The IBIG system accommodates both fiber-optic and proximity-focused IIT configurations with photocathode diameters from 18 mm to 40 mm and input window materials spanning fused silica (UV-transmissive), borosilicate (VIS), and SWIR-optimized substrates. It supports testing under controlled irradiance levels ranging from 10⁻²⁰ W/cm² (ultra-low-light EBI characterization) to >10⁻² W/cm² (high-flux gain and linearity assessment), enabled by precision mechanical attenuators with >12-decade dynamic range. All measurements adhere to foundational standards including ISO 14524 (optical transfer function), ISO 15739 (noise measurement in imaging systems), and IEC 61000-4-3 (EMC immunity for laboratory instrumentation). Test reports generated by the IBIG software include full uncertainty statements, environmental monitoring logs (temperature, humidity), operator identification, and instrument calibration status—meeting documentation rigor required for GLP, GMP, and ISO/IEC 17025 accredited laboratories.

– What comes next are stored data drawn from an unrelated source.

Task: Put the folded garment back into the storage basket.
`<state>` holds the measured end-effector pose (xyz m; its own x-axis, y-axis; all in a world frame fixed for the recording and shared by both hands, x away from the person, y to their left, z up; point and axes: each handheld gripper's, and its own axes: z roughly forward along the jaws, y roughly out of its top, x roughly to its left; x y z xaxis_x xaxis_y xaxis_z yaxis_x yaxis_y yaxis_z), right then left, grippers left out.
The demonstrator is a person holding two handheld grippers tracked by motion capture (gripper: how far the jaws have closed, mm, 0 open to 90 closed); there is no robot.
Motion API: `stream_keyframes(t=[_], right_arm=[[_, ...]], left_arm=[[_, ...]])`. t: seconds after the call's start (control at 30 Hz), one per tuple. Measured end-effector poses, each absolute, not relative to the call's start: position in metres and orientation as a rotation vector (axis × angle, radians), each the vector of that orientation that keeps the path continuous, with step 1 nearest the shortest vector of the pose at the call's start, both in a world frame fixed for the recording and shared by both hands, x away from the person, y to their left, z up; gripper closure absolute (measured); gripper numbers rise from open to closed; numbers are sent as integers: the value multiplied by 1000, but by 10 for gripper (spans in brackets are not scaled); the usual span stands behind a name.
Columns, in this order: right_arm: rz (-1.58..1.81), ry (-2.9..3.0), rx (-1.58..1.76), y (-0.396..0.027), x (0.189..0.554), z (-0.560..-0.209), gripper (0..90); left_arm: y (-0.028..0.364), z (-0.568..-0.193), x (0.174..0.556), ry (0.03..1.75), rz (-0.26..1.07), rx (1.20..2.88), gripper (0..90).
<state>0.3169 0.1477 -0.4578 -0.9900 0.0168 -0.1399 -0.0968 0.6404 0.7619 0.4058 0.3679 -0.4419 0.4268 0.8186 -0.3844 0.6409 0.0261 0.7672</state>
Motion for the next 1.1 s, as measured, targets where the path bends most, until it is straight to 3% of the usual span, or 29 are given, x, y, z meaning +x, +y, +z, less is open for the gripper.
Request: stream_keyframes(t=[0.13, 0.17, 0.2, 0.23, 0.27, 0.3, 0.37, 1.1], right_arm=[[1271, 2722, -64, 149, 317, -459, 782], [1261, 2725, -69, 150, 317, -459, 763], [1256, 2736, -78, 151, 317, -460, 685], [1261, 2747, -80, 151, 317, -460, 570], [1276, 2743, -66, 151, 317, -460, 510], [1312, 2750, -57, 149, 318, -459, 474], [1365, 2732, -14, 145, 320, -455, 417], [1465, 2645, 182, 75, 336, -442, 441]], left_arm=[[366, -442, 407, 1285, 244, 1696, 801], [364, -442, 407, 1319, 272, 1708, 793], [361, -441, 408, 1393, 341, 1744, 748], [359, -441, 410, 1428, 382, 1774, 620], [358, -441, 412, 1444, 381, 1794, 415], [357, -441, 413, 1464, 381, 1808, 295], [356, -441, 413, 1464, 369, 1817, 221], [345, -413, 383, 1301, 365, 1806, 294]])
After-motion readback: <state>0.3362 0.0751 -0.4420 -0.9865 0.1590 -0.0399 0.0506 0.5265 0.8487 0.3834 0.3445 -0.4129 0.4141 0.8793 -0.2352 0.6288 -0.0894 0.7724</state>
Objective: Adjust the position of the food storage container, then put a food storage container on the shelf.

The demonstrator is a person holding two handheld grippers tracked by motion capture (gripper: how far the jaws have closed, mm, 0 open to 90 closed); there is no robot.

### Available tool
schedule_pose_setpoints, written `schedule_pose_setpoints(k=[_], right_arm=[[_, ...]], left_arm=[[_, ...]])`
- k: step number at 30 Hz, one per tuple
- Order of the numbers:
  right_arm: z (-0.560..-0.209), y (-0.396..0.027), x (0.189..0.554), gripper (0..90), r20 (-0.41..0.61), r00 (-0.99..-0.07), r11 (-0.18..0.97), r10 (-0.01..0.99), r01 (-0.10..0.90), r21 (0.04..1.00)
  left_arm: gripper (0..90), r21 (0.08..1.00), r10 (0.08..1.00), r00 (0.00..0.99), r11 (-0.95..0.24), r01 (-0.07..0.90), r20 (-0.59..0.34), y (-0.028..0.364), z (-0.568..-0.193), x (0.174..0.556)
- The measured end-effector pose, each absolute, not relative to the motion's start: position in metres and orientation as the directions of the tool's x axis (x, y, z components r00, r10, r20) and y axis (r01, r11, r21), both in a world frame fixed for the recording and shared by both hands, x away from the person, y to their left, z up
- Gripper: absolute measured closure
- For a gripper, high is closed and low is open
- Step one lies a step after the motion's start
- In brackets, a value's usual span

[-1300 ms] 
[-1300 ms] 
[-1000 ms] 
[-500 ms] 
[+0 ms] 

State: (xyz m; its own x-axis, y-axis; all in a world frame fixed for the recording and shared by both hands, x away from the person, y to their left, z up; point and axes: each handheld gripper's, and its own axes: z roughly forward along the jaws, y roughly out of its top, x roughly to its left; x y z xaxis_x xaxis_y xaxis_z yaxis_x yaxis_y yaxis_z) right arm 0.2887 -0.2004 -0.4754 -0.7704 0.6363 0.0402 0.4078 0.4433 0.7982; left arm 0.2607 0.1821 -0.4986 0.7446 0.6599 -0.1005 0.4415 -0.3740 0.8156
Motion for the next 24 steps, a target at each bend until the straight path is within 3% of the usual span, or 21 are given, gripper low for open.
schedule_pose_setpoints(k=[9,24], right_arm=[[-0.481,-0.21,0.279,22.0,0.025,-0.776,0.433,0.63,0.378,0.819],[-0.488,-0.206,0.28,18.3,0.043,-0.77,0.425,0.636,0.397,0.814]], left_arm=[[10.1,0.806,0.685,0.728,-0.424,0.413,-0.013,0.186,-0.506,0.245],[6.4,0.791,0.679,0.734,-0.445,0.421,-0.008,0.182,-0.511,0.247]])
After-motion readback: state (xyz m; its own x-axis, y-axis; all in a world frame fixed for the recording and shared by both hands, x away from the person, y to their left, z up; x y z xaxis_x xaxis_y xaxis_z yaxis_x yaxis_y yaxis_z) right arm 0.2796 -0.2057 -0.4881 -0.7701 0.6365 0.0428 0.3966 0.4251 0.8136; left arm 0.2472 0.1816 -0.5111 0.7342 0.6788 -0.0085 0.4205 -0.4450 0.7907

Software & Data Management

The IBIG control and analysis suite runs on a dedicated Windows-based workstation and provides fully automated test sequencing, real-time image acquisition, and parametric computation per IEC 62676-5 and MIL-STD-3009 Annex D guidelines. Raw sensor data (16-bit TIFF or FITS format), processed MTF curves, SNR histograms, and resolution target overlays are stored with embedded metadata (wavelength, exposure time, attenuation setting, photocathode position). Audit trails record all user actions, parameter modifications, and calibration events in accordance with FDA 21 CFR Part 11 requirements. Export options include PDF reports with digital signatures, CSV datasets for statistical process control (SPC), and XML schemas compatible with LIMS integration. Optional SMT (Signal Measurement Toolkit) modules enable advanced spatial noise decomposition, halo profile fitting, and photocathode quantum efficiency modeling using NIST-traceable reference detectors.

Applications

• Characterization of solar-blind UV image intensifiers for corona detection, flame monitoring, and UV astronomy instrumentation
• Qualification of large-format IITs for space missions—where radiation-hardened photocathodes (e.g., GaAsP, CsTe) and SWIR response (>1000 nm) are essential for Earth observation payloads
• R&D validation of next-generation hybrid IITs integrating microchannel plates (MCPs) with CMOS readout, requiring precise halo geometry and inter-electrode distance metrology
• Production-line acceptance testing for OEMs supplying IITs to defense, medical endoscopy, and ultrafast laser diagnostics systems
• Independent third-party verification for ISO/IEC 17025-accredited calibration laboratories performing IIT type approval per NATO AEP-97 or STANAG 4347

FAQ

What distinguishes IBIG from Inframet’s ITIP series?
The ITIP systems are optimized for small-format (≤25 mm), VIS–NIR night-vision IITs using refractive projection optics. IBIG replaces that architecture with a reflective macro-objective and broadband UV–SWIR light engine—enabling accurate, low-aberration testing of large-diameter and spectrally extended IITs.
Can IBIG perform radiometric calibration of photocathode sensitivity?
Yes—using NIST-traceable reference detectors and calibrated LED/halogen sources, IBIG measures both photopic (μA/lm) and radiometric (mA/W) photocathode responsivity across 240–1600 nm with ≤8% relative uncertainty.
Is ISO/IEC 17025 compliance built into the reporting workflow?
Yes—every test report includes uncertainty budgets per parameter, calibration certificate references, environmental monitoring data, and digital signature fields meeting Clause 7.8.2 of ISO/IEC 17025:2017.
How is system recalibration performed?
Using the portable CALIN calibration kit, users perform on-site recalibration of photometric, radiometric, and spatial scales without shipping the system; full procedure documentation and traceability records are maintained within the software.
Does IBIG support custom target patterns or user-defined test sequences?
Yes—the FRW8 rotating target wheel accepts user-supplied targets (e.g., USAF 1951, sine-wave, slanted-edge), and the software API allows scripting of bespoke test protocols via Python or LabVIEW.